*About this exercise:* Transcribe the data verbatim and drop its images.

******

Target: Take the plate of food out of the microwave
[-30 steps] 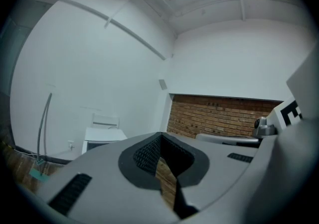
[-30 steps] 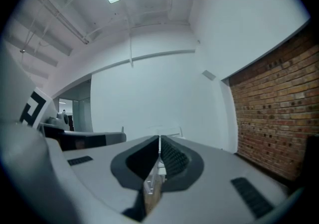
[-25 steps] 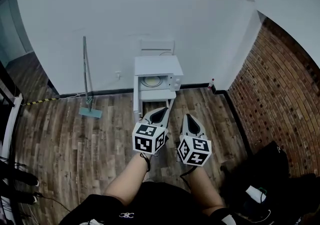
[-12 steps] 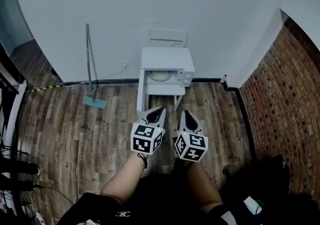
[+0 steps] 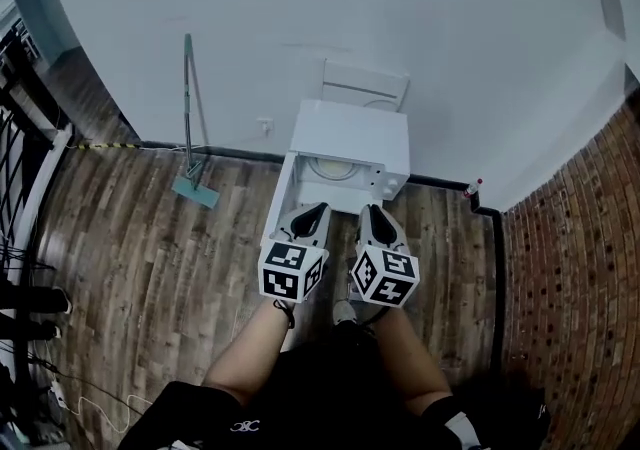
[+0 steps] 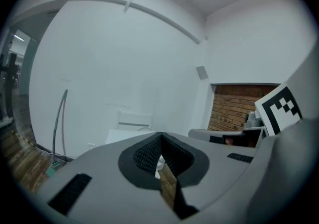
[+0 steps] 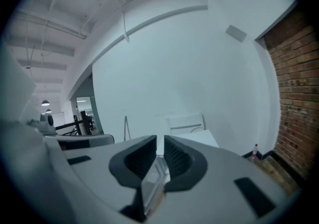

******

*Exercise solution:*
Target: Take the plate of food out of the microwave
[-30 steps] 
[-30 steps] 
[-25 steps] 
[-12 steps] 
[+0 steps] 
[+0 steps] 
[+0 steps] 

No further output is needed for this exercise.